O levantamento foi apresentado por pesquisadores da Universidade Médica de Taipei, durante o congresso anual da Sociedade Endócrina em São Francisco. Liderado pelo Dr. Yang-Ching Chen, o estudo analisou dados de mais de 1.400 adolescentes em Taiwan, identificando que 481 deles apresentaram puberdade precoce central — uma condição em que o cérebro libera precocemente hormônios que iniciam o desenvolvimento sexual.
O que mais chamou a atenção foi a correlação direta entre esse quadro e a ingestão elevada de adoçantes como sucralose (presente no Splenda), aspartame (Equal), glicirrizina (derivada da raiz de alcaçuz) e açúcares adicionados.
Um risco potencial silencioso
Os pesquisadores utilizaram questionários alimentares e exames de urina para avaliar a ingestão de adoçantes, além de testes genéticos para mapear a predisposição à puberdade precoce com base em 19 genes relacionados.
Os resultados indicam que, quanto maior o consumo desses adoçantes, maior era o risco de puberdade precoce. Além disso, o tipo de substância influenciava de maneira diferente meninos e meninas: a sucralose, por exemplo, mostrou risco elevado entre meninos, enquanto nas meninas, tanto a sucralose quanto a glicirrizina e o açúcar tradicional estiveram associados ao desenvolvimento antecipado.
Impactos no corpo e na saúde futura
Segundo a Clínica Cleveland, a puberdade precoce central ocorre quando o corpo começa a liberar hormônios sexuais antes do tempo adequado — geralmente antes dos 8 anos nas meninas e dos 9 nos meninos. Apesar de essas crianças crescerem rapidamente no início, tendem a parar de crescer mais cedo, o que pode resultar em baixa estatura na vida adulta.
Além disso, estudos anteriores mostram que a puberdade precoce está ligada a um risco maior de desenvolver doenças cardiovasculares, certos tipos de câncer e diabetes tipo 2 na vida adulta.

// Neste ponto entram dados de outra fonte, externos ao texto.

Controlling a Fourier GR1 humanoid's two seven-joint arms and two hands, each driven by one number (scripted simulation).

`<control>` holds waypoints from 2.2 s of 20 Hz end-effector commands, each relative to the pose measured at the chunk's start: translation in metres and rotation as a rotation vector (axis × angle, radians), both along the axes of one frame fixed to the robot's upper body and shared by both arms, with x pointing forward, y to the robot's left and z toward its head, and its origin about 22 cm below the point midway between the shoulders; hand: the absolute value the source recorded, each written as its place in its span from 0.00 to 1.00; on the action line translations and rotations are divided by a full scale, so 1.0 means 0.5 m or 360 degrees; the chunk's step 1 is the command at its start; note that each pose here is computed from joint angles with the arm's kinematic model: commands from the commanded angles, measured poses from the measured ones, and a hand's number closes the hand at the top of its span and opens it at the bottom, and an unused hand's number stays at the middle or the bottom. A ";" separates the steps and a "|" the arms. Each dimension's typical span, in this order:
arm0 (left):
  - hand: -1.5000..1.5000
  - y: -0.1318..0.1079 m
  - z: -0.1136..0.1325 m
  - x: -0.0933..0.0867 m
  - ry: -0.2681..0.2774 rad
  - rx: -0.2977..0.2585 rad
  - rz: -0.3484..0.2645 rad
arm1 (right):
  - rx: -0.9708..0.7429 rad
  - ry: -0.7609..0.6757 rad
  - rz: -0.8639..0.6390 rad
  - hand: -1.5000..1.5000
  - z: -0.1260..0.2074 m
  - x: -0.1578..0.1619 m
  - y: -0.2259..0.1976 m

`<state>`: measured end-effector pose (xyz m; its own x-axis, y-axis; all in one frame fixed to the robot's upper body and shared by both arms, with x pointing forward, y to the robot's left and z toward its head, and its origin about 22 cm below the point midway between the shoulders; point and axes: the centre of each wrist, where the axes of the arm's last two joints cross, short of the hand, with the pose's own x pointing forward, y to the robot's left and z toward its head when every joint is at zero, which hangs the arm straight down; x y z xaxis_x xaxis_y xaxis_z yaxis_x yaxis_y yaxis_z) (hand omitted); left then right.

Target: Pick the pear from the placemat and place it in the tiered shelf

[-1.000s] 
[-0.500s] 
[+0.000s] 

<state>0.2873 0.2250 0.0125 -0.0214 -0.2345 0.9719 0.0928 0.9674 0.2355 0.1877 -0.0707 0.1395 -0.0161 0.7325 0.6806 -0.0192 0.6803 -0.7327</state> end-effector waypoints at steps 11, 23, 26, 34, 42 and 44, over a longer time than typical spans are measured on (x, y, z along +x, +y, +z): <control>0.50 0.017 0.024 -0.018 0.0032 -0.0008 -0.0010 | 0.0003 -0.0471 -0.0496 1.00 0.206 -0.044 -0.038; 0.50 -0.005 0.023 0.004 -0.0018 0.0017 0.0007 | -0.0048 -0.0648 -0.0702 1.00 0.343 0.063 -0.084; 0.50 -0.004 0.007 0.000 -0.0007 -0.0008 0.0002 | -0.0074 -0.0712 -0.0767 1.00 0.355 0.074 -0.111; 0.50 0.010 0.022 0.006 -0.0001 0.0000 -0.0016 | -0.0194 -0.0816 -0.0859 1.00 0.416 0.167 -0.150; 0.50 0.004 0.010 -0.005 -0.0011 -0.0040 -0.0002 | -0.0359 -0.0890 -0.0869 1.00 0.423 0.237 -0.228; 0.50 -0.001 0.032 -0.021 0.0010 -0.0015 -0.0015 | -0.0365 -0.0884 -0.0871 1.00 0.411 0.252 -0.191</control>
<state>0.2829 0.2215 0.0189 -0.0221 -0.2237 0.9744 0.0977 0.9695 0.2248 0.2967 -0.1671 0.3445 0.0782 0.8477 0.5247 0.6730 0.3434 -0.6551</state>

Como os adoçantes afetam o organismo?

O Dr. Chen, que já havia conduzido pesquisas sobre o tema, observou que adoçantes artificiais como o acessulfame de potássio (Ace-K) podem estimular a liberação precoce de hormônios ligados à puberdade. Já a glicirrizina afeta a microbiota intestinal e ativa genes associados ao desenvolvimento hormonal.
Esses efeitos, mesmo indiretos, reforçam o poder dos hábitos alimentares na saúde hormonal de crianças. “Isso sugere que o que as crianças comem e bebem, principalmente os produtos adoçados, pode ter um impacto poderoso e inesperado no desenvolvimento delas”, afirmou Chen.
Implicações para pais, médicos e autoridades
Embora o estudo seja observacional — ou seja, não comprove uma relação de causa e efeito —, os especialistas destacam que os dados são relevantes o suficiente para orientar políticas de saúde preventiva.
“Os achados são diretamente relevantes para famílias, pediatras e formuladores de políticas públicas”, afirmou Chen. Ele defende a criação de ferramentas para identificar riscos genéticos e a elaboração de novas diretrizes dietéticas que limitem a exposição de crianças a determinados adoçantes.
Moderação é a chave
Apesar de ainda serem necessários mais estudos, principalmente revisados por pares, a recomendação atual é de moderação. Reduzir o consumo de bebidas adoçadas, produtos ultraprocessados e doces industrializados pode ser um passo importante para garantir um desenvolvimento mais saudável e prevenir efeitos a longo prazo.
[ Fonte: Infobae ]
A relação entre adoçantes e puberdade precoce lança luz sobre a importância dos hábitos alimentares desde a infância. Mesmo sem provas definitivas, os dados sugerem que limitar o consumo dessas substâncias pode ser uma medida prudente — especialmente para crianças com predisposição genética. A saúde futura pode começar no prato de hoje.